Reason therefore abandons experience altogether…Thus the so-called cosmological proof really owes any cogency which it may have to… mere concepts. The appeal to experience is quite superfluous; experience may perhaps lead us to the concept of absolute necessity as belonging to any determinate thing. For immediately we endeavour to do so, we must abandon all experience and search among pure concepts to discover whether any one of them contains the conditions of the possibility of an absolutely necessary being.
Kant continues to talk about the transcendental principle where we assume a cause. He says that
This principle is applicable only in the sensible world; outside that world it has no meaning whatsoever…. But in the cosmological proof it is in precisely in order to enable us to advance beyond the sensible world that it is employed.
The cosmological argument is based on supposition. It goes beyond the experienced world into the world of conjecture where people have no guarantee that their conclusions are correct. It does not argue that God does not exist (indeed Kant was a theist), rather, it argues that there is no way of assessing the validity of the claims of these arguments and so as proof the cosmological argument fails, whereas as evidence it may be useful.
For people who would argue against Hume and Kant, the fact that something can’t be proved doesn’t necessarily disprove it. It depends on where you place the burden of proof- on the believer or non-believer.
However, the arguments against the Cosmological argument are similarly based on supposition. None of these can disprove God, just offer an alternative.
3. Necessary Being
Why can we not ask ‘Who made God?’ It is a perfectly logical question is a discussion of causality and contingency. J.L. Mackie has argued;
Also what we can call al Farabi’s principle, that where items are ordered by a relation of dependence, the regress must terminate somewhere, and cannot be either infinite or circular, though plausible, may not really be sound. But the greatest weakness of this otherwise attractive argument is that some reason is required for making God the one exception to the supposed need for something else to depend on: why should God, rather than anything else, be taken as the only satisfactory termination of regress? (1982:92)

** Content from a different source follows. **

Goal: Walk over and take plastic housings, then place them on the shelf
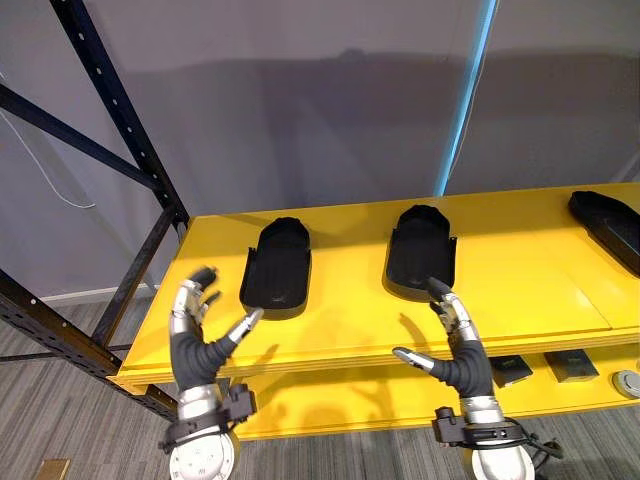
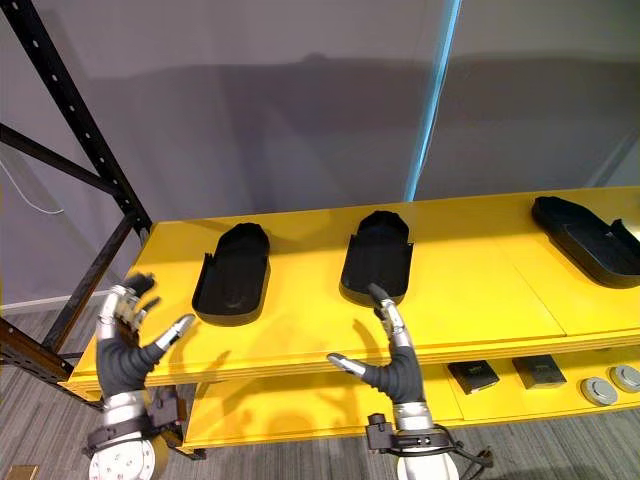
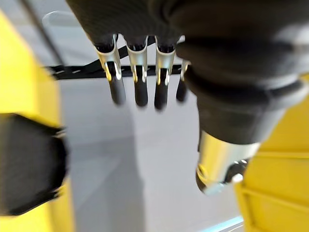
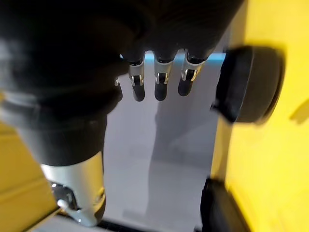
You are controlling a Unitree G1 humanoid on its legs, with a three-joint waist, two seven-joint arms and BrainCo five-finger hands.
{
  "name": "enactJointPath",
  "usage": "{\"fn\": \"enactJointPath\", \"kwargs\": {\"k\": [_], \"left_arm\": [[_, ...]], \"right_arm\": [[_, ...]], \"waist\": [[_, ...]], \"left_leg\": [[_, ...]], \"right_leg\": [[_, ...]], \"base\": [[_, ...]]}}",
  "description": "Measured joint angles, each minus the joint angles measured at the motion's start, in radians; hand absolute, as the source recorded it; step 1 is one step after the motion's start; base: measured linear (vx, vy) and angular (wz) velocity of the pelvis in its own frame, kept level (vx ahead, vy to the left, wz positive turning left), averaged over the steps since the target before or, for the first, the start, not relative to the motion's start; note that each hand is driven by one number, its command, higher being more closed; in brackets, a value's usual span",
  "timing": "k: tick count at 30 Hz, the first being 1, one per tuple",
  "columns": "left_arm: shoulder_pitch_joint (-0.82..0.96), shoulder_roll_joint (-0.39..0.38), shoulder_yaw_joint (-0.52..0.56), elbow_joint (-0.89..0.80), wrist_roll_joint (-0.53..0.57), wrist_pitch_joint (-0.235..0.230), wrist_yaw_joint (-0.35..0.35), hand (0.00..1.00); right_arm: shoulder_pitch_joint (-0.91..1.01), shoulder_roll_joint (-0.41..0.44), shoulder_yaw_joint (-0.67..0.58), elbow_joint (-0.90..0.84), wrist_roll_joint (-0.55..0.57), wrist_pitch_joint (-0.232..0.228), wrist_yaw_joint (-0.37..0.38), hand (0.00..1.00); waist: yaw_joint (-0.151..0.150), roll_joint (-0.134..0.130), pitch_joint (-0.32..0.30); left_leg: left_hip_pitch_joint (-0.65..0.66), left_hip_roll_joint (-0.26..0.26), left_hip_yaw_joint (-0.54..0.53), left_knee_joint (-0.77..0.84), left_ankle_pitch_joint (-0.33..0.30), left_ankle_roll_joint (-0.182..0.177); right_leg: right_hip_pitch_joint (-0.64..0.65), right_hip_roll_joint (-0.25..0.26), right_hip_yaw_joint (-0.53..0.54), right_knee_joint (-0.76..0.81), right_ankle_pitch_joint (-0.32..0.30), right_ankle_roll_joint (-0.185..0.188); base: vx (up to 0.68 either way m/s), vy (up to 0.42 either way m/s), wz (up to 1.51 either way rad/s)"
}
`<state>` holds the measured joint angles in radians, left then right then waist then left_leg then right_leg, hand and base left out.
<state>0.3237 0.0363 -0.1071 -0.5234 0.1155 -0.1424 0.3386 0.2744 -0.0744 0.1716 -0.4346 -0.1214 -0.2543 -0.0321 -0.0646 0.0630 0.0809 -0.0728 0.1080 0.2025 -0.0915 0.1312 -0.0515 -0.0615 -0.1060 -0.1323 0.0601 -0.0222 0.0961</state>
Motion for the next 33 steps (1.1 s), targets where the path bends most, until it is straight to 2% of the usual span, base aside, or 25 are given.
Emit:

Again the concept of God does not have to be the God of classical theism.
Kant argues that the concept of necessary being is illogical and a nonsense. He argues that necessary existence is meaningless and self contradictory.
To argue that there is a necessary being is to say that it would be self contradictory to deny its existence; and this in turn would mean that at least one existential statement (i.e., a statement that refers to existence) has the status of necessary truth. But this cannot be allowed. For it is logically impossible for any existential proposition to be logically necessary (Palmer, 2001:17-18)
People who are religious would argue that there can be absolute and necessary truths, and just because they don’t fit into Kant’s view of the world does not make them false.
Although Kant admits that it is perfectly reasonable for us to want to try and find a reason for the world’s existence
It is something very remarkable that, on the supposition that something exists, I cannot avoid the inference that something exists necessarily. Upon this perfectly natural… inference does the cosmological argument rest.
Simply adding the idea of God, as a necessary Being, into the equation, does not mean God exists. As we have suggested, the world is just as capable of a non-religious, as well as religious, interpretation
But, let me form any conception whatever of a thing, I find that I cannot cogitate the existence of the thing as absolutely necessary, and that nothing prevents me – be the thing or being what it may – from cogitating its non-existence [and that]… consequently neither of these principles are objective, but merely subjective principles of reason.